[Entries taken from a collection]
+ + +

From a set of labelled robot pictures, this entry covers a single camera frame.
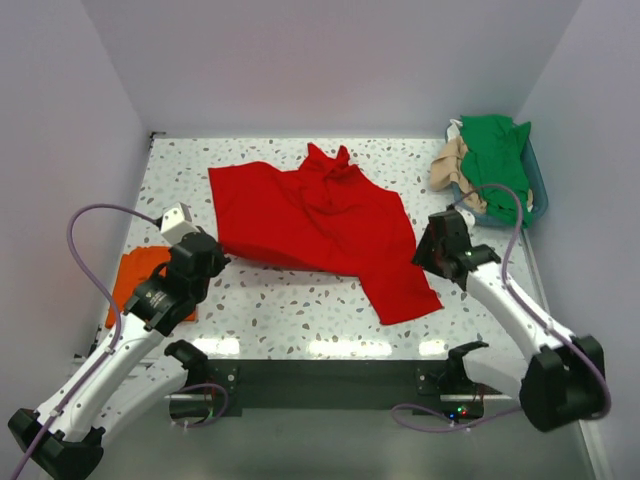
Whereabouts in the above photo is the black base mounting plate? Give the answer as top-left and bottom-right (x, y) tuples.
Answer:
(164, 358), (502, 420)

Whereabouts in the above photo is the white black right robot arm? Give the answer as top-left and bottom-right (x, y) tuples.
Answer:
(413, 207), (611, 432)

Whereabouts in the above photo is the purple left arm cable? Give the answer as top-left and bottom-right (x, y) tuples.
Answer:
(9, 202), (231, 479)

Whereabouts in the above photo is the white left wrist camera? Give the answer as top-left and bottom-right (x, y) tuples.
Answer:
(159, 202), (197, 245)

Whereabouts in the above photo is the white cloth in basket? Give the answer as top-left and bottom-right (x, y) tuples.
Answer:
(445, 119), (463, 142)

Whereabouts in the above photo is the folded orange t shirt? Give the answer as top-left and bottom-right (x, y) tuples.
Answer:
(112, 246), (170, 313)

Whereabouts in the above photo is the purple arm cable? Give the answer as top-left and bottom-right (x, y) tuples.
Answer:
(9, 202), (231, 479)
(390, 183), (614, 432)

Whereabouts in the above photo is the red t shirt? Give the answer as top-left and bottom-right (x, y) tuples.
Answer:
(208, 144), (442, 325)

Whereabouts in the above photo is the blue laundry basket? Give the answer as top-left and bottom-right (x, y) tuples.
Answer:
(451, 138), (548, 228)

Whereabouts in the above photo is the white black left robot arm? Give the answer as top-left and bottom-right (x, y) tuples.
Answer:
(8, 230), (229, 479)

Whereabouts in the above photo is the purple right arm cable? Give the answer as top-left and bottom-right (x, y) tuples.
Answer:
(390, 183), (614, 432)

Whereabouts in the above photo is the aluminium frame rail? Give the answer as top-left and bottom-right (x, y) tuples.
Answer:
(62, 349), (594, 401)

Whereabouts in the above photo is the beige t shirt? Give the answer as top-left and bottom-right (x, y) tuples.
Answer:
(429, 137), (487, 214)

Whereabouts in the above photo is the green t shirt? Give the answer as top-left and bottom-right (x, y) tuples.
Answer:
(460, 114), (533, 228)

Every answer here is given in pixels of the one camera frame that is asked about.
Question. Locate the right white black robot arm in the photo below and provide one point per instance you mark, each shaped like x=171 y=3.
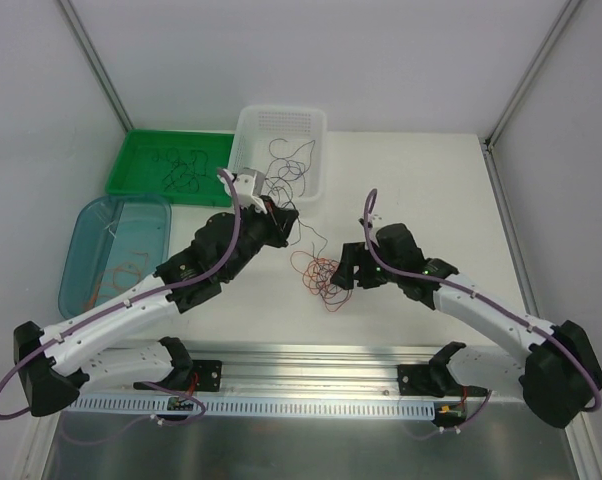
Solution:
x=552 y=368

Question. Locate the translucent blue plastic tray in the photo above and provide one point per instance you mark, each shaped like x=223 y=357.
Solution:
x=117 y=241

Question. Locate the green plastic tray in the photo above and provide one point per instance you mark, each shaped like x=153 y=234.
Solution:
x=180 y=166

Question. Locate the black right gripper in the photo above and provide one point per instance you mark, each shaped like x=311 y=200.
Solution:
x=354 y=265

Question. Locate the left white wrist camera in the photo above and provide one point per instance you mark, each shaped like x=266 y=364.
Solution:
x=248 y=184

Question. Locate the aluminium rail frame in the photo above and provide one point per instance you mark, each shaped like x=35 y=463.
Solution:
x=270 y=332

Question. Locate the white slotted cable duct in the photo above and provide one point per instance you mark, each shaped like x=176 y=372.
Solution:
x=170 y=405

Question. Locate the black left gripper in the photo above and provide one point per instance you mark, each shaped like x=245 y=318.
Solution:
x=279 y=226

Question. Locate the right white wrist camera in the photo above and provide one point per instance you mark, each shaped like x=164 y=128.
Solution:
x=374 y=220

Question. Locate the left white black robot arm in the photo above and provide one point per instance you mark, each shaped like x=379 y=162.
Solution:
x=59 y=363

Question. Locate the white perforated plastic basket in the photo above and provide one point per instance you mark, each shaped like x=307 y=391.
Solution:
x=287 y=144

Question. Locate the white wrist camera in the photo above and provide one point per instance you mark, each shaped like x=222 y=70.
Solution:
x=248 y=184
x=374 y=220

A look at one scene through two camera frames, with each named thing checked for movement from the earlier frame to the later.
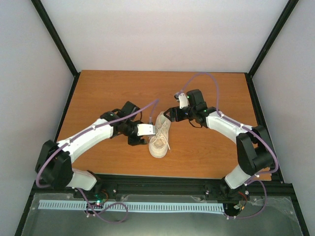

+ + +

[Try it] Return exactly the lines above from the line that has "Question. Locate the left white wrist" through the line that has "Question. Locate the aluminium", inclusive, and nothing else.

[Answer]
Question. Locate the left white wrist camera in the photo above and provide one point per instance you mark, each shaped like x=266 y=364.
Solution:
x=248 y=184

Question. Locate the aluminium rail frame in the photo above and provide one point per instance you mark, each shaped like x=35 y=463.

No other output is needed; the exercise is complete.